In rare cases, the doctor may be able to feel the tumor during inspection. Diagnosis is confirmed by a test of urine collected over a 24-hour period showing elevated levels of catecholamines.

Angiography (X-ray studies of blood vessels using contrast dye) demonstrates an adrenal medullary tumor (but the procedure may precipitate a hypertensive crisis). Various kidney function studies, adrenal venography, or computed tomography scan (commonly called a CAT scan) help to localize the tumor.

How is it treated?

Surgical removal of the tumor is the treatment of choice. To decrease blood pressure, drugs such as alpha-adrenergic blockers or Demser are given 1 to 2 weeks before surgery. A beta-adrenergic blocker such as Inderal may also be used. After surgery, intravenous fluids, plasma volume expanders, vasopressors and, possibly, transfusions may be required to treat low blood pressure.

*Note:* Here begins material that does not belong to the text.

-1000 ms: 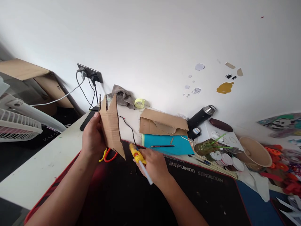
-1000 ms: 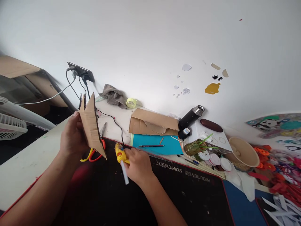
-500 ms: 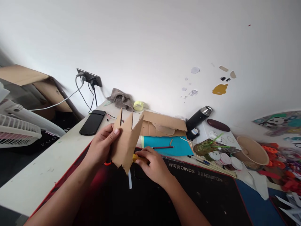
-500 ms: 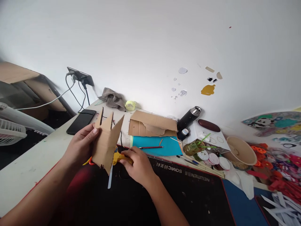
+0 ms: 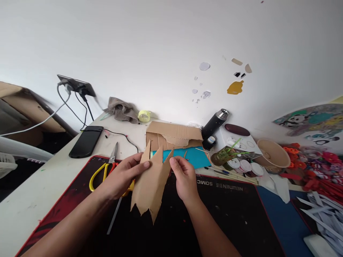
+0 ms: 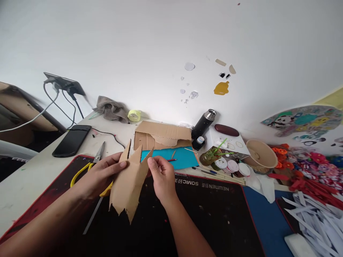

Persistent high blood pressure can occur immediately after surgery.

If surgery isn't feasible, alpha- and beta-adrenergic blockers­such as Dibenzyline and Inderal, respectively - are beneficial in controlling catecholamine effects and preventing attacks.

Management of an acute attack or hypertensive crisis requires intravenous Regitine or Nitropress to normalize blood pressure.

What can a person with pheochromocytoma do?

• Report headaches, palpitations, nervousness, or other symptoms of an acute attack.

• If the doctor suspects your disease was inherited, other members of your family should be evaluated for it.